National Institute of Health, Rome, Italy.
Expert Rev Anti Infect Ther. 2022 Sep;20(9):1233-1241. doi: 10.1080/14787210.2022.2098115. Epub 2022 Jul 13.
Automated tools for antimicrobial resistance surveillance are critical for improving detection of drug-resistant organisms and informing prevention and control interventions. In this study, the WHONET-SaTScan software was used at a multihospital level in Tuscany, Italy, to identify case clusters consistent with hospital outbreaks caused by drug-resistant pathogens.
Antimicrobial resistance surveillance data from all Tuscany hospitals between January 2018 and December 2020 were analyzed using WHONET. The SaTScan package was used to detect case clusters applying a simulated prospective approach and the space-time permutation algorithm. Clusters were identified using resistance profiles and two distinct spatial variables: single medical services ('service') or groups of related services ('metaservice').

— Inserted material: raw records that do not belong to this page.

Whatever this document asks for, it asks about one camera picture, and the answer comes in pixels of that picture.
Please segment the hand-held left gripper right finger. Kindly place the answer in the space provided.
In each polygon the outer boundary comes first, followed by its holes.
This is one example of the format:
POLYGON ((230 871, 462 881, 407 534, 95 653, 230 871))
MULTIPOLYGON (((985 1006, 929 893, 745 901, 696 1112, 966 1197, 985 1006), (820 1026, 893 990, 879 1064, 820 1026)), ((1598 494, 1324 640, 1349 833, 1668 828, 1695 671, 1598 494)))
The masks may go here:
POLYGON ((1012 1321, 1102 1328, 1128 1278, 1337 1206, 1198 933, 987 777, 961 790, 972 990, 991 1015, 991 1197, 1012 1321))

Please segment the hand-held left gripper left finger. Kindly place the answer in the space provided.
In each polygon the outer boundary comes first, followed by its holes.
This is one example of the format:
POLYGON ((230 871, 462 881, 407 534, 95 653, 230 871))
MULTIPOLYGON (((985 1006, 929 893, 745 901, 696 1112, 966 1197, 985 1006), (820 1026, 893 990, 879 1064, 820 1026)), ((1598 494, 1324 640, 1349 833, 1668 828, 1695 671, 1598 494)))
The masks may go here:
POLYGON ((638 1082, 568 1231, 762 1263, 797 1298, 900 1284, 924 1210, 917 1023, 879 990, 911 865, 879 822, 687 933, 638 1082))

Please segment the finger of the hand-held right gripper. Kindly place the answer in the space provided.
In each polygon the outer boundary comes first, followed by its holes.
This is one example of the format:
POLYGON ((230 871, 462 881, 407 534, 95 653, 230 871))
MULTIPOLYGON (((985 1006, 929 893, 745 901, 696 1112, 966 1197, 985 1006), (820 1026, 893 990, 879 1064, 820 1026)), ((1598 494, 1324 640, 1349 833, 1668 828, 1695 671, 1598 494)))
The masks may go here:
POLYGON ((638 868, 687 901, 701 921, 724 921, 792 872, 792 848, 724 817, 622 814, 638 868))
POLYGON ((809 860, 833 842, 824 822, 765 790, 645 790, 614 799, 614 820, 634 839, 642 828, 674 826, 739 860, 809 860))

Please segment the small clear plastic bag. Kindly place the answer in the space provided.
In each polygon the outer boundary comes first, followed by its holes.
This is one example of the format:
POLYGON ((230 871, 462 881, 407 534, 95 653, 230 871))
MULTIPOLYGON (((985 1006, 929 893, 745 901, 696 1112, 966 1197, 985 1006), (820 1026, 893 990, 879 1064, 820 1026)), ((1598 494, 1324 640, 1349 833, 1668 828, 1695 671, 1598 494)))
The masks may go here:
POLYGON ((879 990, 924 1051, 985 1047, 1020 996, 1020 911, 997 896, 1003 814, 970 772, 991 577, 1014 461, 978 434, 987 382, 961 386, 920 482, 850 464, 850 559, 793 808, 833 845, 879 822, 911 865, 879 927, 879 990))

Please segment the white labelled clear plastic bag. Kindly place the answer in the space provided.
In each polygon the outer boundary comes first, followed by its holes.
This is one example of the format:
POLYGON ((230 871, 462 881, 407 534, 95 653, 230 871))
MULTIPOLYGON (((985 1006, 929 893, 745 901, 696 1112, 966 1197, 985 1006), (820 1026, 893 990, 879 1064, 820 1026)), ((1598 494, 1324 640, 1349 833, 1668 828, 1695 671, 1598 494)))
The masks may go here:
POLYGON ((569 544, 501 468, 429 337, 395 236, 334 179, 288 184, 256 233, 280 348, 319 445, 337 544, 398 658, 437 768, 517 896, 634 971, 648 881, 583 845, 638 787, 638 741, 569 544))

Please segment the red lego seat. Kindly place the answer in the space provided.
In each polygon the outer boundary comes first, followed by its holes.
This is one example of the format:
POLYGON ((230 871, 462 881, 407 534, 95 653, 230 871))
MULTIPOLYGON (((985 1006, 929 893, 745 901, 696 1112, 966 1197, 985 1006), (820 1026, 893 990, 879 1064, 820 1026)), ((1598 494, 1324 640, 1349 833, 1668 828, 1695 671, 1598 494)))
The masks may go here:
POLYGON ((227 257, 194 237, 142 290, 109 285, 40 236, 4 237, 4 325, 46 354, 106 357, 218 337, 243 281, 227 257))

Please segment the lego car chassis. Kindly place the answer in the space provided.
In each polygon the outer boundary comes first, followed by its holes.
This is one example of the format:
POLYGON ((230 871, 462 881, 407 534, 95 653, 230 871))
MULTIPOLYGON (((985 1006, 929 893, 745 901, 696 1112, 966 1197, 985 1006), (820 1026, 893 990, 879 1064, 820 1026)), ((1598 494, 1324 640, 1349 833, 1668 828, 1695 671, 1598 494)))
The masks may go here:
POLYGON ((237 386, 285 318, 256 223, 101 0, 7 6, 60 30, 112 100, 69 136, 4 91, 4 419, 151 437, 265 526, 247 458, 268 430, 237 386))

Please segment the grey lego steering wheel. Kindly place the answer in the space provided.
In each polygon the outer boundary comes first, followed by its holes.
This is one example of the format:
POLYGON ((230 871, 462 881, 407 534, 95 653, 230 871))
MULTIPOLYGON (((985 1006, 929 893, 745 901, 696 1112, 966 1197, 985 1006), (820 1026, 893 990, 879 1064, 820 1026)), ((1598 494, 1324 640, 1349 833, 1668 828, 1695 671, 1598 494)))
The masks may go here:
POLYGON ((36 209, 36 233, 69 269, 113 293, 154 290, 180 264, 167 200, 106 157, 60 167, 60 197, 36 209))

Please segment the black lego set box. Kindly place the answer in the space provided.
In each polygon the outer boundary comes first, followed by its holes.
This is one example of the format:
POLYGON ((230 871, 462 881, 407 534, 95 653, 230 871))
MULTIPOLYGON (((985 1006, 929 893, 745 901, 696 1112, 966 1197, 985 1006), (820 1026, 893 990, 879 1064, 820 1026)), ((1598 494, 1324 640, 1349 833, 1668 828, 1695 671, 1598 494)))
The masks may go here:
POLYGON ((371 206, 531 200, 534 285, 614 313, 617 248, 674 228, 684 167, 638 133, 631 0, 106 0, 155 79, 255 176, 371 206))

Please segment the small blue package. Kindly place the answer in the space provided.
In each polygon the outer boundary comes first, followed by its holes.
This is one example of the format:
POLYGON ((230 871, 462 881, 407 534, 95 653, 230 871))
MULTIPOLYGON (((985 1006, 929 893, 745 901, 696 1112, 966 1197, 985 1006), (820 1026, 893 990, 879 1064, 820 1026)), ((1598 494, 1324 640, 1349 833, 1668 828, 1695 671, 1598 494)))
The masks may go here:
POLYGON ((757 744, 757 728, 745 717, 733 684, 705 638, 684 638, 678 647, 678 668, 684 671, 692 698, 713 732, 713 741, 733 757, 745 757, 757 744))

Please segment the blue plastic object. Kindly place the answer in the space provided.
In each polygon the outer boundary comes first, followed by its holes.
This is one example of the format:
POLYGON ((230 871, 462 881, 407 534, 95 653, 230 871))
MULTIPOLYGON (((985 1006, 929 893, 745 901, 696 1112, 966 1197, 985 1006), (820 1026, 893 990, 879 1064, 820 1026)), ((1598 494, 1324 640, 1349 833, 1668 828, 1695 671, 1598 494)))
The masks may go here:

Data from eight bacterial pathogens were provided from 49 hospitals for 312,779 isolates from 158,809 patients. Single service-based analysis detected 693 hospital clusters, while metaservice-based analysis identified 635. There was no evidence for a difference between the two methods in terms of cluster length, cluster size, recurrence intervals, number of alerts, distribution across years or hospitals. Among clusters involving multiple services identified by both analyses, metaservice-detected clusters were usually larger and more statistically significant.
WHONET-SaTScan proved to be a valuable multi-facility cluster detection tool that can be implemented for real-time surveillance.
用于抗菌药物耐药性监测的自动化工具对于提高耐药生物体的检测能力以及为预防和控制干预措施提供信息至关重要。在这项研究中,WHONET-SaTScan 软件在意大利托斯卡纳的多医院层面上使用,以识别与耐药病原体引起的医院暴发相一致的病例集群。
使用 WHONET 分析了 2018 年 1 月至 2020 年 12 月期间所有托斯卡纳医院的抗菌药物耐药性监测数据。SaTScan 包用于通过模拟前瞻性方法和时空置换算法检测病例集群。使用耐药谱和两个不同的空间变量(单一医疗服务'服务'或相关服务组'元服务')来识别集群。
从 49 家医院为 158809 名患者的 312779 株分离物提供了 8 种细菌病原体的数据。基于单一服务的分析检测到 693 个医院集群,而基于元服务的分析则确定了 635 个。在集群长度、集群大小、复发间隔、警报数量、分布在不同年份或医院方面,两种方法之间没有证据表明存在差异。在两种分析方法均识别出涉及多个服务的集群中,元服务检测到的集群通常更大,更具统计学意义。
WHONET-SaTScan 被证明是一种有价值的多机构集群检测工具,可用于实时监测。